---------- RECORDS FOR THE EXERCISE

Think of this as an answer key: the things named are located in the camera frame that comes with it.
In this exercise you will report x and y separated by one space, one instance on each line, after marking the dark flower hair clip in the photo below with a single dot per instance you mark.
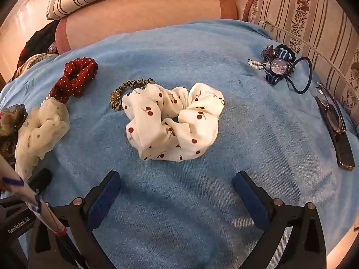
267 52

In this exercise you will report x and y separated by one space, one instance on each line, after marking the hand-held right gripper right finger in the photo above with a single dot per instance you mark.
249 201

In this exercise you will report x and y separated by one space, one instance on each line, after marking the light blue blanket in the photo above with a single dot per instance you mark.
252 131

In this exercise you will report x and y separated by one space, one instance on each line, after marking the dark glasses case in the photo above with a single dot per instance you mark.
343 151

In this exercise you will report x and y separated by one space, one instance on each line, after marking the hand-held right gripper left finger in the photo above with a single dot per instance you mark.
103 199

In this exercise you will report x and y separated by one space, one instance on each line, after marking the brown sheer scrunchie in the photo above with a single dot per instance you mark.
11 120

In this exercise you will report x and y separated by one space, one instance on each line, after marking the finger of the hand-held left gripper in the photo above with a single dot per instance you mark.
42 178

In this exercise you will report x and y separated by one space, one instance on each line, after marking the striped floral sofa backrest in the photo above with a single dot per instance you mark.
308 14

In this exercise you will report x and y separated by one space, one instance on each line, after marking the cream sheer dotted scrunchie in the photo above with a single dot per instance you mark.
39 134

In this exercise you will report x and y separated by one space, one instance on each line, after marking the pink bolster cushion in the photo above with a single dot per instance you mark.
145 19

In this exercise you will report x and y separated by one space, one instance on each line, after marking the purple-framed eyeglasses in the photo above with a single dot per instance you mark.
333 117

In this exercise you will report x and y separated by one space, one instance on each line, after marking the white cherry-print scrunchie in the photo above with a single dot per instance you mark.
145 117

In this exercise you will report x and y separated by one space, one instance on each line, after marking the dark clothes pile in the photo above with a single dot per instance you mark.
39 40

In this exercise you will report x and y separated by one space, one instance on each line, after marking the blue-faced wristwatch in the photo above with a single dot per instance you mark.
279 65

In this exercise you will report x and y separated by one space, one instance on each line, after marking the beige patterned cloth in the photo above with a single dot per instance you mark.
28 64

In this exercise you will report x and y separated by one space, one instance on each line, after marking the blue striped hair clip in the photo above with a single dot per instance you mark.
273 79

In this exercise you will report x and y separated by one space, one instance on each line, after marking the red polka-dot scrunchie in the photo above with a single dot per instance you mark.
75 78

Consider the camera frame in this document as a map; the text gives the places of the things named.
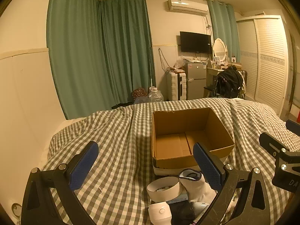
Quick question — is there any black cloth item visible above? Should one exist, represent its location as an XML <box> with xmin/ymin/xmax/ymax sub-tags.
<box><xmin>169</xmin><ymin>202</ymin><xmax>196</xmax><ymax>225</ymax></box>

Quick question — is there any clear plastic bag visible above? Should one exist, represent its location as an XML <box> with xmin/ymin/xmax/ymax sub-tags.
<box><xmin>175</xmin><ymin>56</ymin><xmax>186</xmax><ymax>69</ymax></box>

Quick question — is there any white suitcase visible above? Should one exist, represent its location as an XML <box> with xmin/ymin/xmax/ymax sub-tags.
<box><xmin>167</xmin><ymin>71</ymin><xmax>187</xmax><ymax>101</ymax></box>

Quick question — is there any clear water jug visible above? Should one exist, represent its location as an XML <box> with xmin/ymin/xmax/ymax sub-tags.
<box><xmin>148</xmin><ymin>87</ymin><xmax>164</xmax><ymax>103</ymax></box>

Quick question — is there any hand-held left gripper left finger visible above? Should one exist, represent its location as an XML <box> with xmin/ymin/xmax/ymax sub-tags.
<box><xmin>21</xmin><ymin>141</ymin><xmax>99</xmax><ymax>225</ymax></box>

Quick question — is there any checkered blanket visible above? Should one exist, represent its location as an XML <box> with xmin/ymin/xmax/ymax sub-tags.
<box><xmin>41</xmin><ymin>97</ymin><xmax>300</xmax><ymax>225</ymax></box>

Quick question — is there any black jacket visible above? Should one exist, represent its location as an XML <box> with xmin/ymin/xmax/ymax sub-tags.
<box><xmin>214</xmin><ymin>67</ymin><xmax>244</xmax><ymax>99</ymax></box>

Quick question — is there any oval white mirror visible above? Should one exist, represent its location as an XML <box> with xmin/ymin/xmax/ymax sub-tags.
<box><xmin>213</xmin><ymin>38</ymin><xmax>229</xmax><ymax>62</ymax></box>

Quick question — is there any grey mini fridge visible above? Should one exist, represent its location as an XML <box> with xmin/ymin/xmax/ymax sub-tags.
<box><xmin>185</xmin><ymin>61</ymin><xmax>207</xmax><ymax>100</ymax></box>

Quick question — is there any brown cardboard box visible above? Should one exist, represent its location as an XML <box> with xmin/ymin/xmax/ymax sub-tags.
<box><xmin>151</xmin><ymin>107</ymin><xmax>235</xmax><ymax>175</ymax></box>

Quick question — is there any white sock with grey cuff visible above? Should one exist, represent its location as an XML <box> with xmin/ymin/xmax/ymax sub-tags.
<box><xmin>178</xmin><ymin>169</ymin><xmax>217</xmax><ymax>204</ymax></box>

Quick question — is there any white louvred wardrobe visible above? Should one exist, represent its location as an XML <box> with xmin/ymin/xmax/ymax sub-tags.
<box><xmin>235</xmin><ymin>15</ymin><xmax>290</xmax><ymax>120</ymax></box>

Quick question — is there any dark patterned bag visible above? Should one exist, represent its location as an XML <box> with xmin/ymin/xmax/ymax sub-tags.
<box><xmin>131</xmin><ymin>88</ymin><xmax>149</xmax><ymax>104</ymax></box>

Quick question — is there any wooden chair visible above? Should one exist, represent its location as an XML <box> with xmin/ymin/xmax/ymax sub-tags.
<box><xmin>203</xmin><ymin>84</ymin><xmax>217</xmax><ymax>98</ymax></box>

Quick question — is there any thin white pole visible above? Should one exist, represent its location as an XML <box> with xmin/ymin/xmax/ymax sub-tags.
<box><xmin>149</xmin><ymin>47</ymin><xmax>154</xmax><ymax>89</ymax></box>

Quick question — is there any white dressing table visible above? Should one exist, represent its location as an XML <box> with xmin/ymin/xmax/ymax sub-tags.
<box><xmin>206</xmin><ymin>62</ymin><xmax>243</xmax><ymax>85</ymax></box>

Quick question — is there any black wall television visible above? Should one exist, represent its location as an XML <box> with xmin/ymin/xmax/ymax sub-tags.
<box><xmin>180</xmin><ymin>31</ymin><xmax>211</xmax><ymax>54</ymax></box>

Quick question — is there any white air conditioner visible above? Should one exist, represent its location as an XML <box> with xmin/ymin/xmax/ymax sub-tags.
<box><xmin>167</xmin><ymin>0</ymin><xmax>209</xmax><ymax>17</ymax></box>

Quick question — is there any hanging wall cable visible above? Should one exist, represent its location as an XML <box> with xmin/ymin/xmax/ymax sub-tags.
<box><xmin>158</xmin><ymin>48</ymin><xmax>170</xmax><ymax>73</ymax></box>

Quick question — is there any white handheld device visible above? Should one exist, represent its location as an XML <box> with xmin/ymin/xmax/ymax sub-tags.
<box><xmin>148</xmin><ymin>201</ymin><xmax>173</xmax><ymax>225</ymax></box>

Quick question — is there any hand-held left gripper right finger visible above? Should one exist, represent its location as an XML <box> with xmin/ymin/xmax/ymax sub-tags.
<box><xmin>193</xmin><ymin>142</ymin><xmax>273</xmax><ymax>225</ymax></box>

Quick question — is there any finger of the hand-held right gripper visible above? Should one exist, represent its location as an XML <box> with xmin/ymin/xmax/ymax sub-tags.
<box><xmin>286</xmin><ymin>119</ymin><xmax>300</xmax><ymax>134</ymax></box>
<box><xmin>259</xmin><ymin>132</ymin><xmax>300</xmax><ymax>160</ymax></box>

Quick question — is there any green curtain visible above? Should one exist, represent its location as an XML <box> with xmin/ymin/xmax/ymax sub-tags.
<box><xmin>207</xmin><ymin>0</ymin><xmax>241</xmax><ymax>64</ymax></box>
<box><xmin>98</xmin><ymin>0</ymin><xmax>155</xmax><ymax>105</ymax></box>
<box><xmin>46</xmin><ymin>0</ymin><xmax>118</xmax><ymax>120</ymax></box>

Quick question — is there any blue packet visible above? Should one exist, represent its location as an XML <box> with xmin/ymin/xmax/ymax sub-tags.
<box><xmin>167</xmin><ymin>192</ymin><xmax>188</xmax><ymax>203</ymax></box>

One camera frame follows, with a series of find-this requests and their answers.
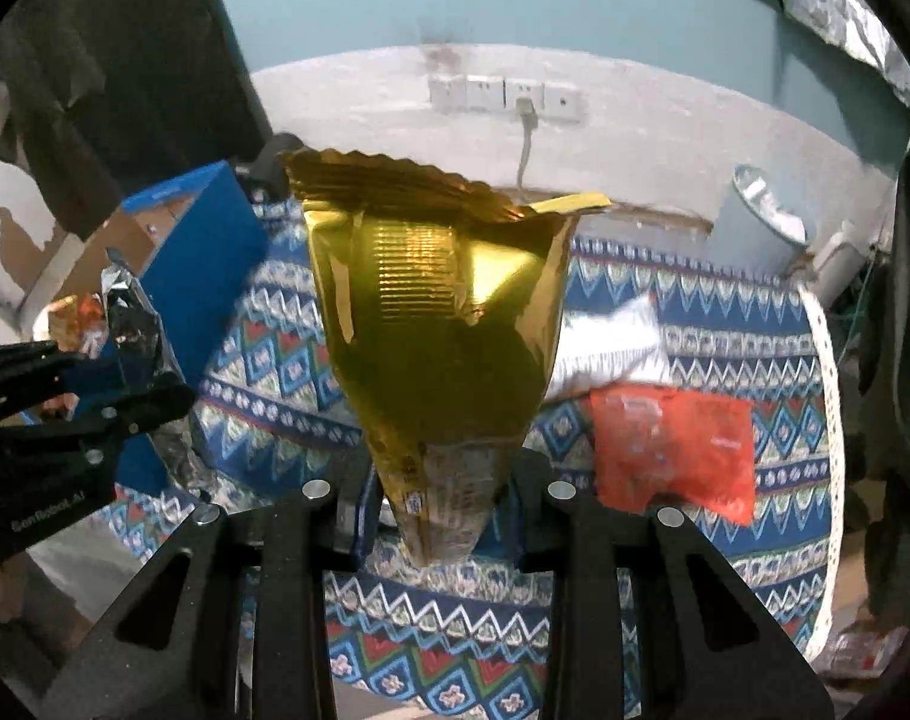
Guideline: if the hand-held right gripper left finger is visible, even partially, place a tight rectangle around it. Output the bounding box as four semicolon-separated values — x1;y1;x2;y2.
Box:
38;457;385;720

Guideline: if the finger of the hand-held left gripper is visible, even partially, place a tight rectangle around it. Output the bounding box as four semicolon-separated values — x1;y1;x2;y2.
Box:
0;381;197;467
0;340;124;400

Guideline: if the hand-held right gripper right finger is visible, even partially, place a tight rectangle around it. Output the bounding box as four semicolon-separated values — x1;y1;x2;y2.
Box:
500;450;832;720

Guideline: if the silver-lined snack packet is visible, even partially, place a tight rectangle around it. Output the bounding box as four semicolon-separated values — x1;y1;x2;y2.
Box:
46;262;205;482

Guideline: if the blue cardboard box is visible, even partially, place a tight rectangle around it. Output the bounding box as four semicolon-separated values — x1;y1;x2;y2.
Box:
20;163;273;500

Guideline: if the orange-red snack packet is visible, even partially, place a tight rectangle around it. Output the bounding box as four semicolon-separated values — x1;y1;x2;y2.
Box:
588;384;760;527

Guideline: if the white snack packet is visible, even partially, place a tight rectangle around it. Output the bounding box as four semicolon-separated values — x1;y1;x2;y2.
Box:
548;292;675;400

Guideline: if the gold foil snack bag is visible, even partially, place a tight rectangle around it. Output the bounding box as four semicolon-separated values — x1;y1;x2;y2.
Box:
282;148;613;566

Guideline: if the blue patterned tablecloth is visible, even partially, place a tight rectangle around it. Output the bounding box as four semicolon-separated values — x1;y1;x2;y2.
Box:
102;191;843;720

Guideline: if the black cloth panel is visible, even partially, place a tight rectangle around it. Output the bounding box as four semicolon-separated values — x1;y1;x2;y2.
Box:
0;0;277;242

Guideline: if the red white packet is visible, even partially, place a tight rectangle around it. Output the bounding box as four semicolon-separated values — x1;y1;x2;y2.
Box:
830;618;910;680

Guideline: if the light blue trash bin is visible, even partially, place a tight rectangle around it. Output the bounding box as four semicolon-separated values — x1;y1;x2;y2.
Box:
713;163;813;280

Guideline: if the white plastic appliance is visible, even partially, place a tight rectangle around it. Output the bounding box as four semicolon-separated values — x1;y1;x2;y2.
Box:
810;220;877;295

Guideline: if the silver foil curtain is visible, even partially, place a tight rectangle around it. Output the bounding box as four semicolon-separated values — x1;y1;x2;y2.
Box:
773;0;910;110

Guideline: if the white plug with cable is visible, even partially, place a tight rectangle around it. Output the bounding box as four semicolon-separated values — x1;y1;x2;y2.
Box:
515;96;540;193

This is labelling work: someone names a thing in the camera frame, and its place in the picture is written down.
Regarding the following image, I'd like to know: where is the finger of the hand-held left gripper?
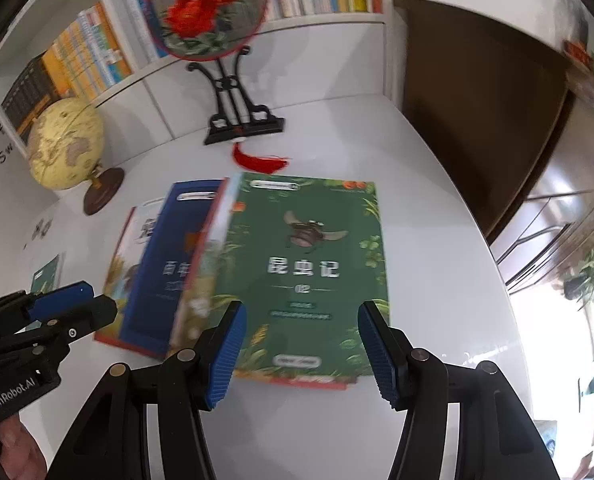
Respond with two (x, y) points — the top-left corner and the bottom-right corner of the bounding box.
(0, 282), (96, 334)
(31, 295), (119, 362)

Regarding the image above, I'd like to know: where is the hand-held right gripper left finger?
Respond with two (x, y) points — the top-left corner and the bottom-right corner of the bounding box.
(44, 300), (248, 480)

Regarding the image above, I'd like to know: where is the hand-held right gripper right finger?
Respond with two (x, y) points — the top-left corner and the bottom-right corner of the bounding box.
(358, 300), (560, 480)

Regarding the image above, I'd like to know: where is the green book with yellow flower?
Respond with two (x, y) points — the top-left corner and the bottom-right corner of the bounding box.
(30, 254), (64, 297)

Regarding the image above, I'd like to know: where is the blue book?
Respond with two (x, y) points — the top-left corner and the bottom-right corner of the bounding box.
(121, 180), (226, 359)

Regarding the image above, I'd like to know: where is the green book with beetle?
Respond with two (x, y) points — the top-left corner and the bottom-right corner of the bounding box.
(211, 172), (391, 384)

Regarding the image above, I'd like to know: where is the row of dark hardcover books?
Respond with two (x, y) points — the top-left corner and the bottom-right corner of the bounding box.
(0, 51), (61, 144)

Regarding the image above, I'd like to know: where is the row of yellow orange books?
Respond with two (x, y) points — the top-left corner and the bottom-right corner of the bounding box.
(38, 2), (134, 102)

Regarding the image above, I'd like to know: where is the person's left hand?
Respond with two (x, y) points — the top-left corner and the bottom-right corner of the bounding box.
(0, 409), (49, 480)

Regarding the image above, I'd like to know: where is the grey flower sticker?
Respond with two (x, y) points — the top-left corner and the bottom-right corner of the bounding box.
(24, 214), (54, 252)

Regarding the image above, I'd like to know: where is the beige globe on wooden base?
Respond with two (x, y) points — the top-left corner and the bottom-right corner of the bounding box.
(27, 96), (126, 217)

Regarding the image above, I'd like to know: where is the blue picture card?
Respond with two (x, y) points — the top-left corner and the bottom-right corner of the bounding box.
(533, 419), (561, 457)

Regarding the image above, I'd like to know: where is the red tassel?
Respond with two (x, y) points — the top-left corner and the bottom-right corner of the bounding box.
(231, 141), (291, 174)

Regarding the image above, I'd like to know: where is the potted spider plant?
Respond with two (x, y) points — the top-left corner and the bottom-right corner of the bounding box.
(563, 244), (594, 307)

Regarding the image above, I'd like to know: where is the black carved fan stand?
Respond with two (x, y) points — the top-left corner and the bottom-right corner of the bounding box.
(184, 45), (288, 147)

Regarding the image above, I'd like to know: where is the dark wooden panel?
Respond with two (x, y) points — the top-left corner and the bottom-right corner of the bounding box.
(392, 0), (576, 242)

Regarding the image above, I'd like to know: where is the white bookshelf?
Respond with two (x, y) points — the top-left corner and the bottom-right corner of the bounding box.
(0, 0), (394, 162)

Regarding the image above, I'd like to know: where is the round embroidered peony fan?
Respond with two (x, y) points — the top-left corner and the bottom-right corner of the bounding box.
(148, 0), (269, 59)

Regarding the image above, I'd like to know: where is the small red ornament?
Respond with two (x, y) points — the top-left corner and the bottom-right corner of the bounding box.
(561, 39), (594, 67)

--------------------

### DIRECTIONS FOR THIS TASK:
The answer should be a bare number: the count of lines above in which the word "black" occurs.

### TASK SOLUTION:
5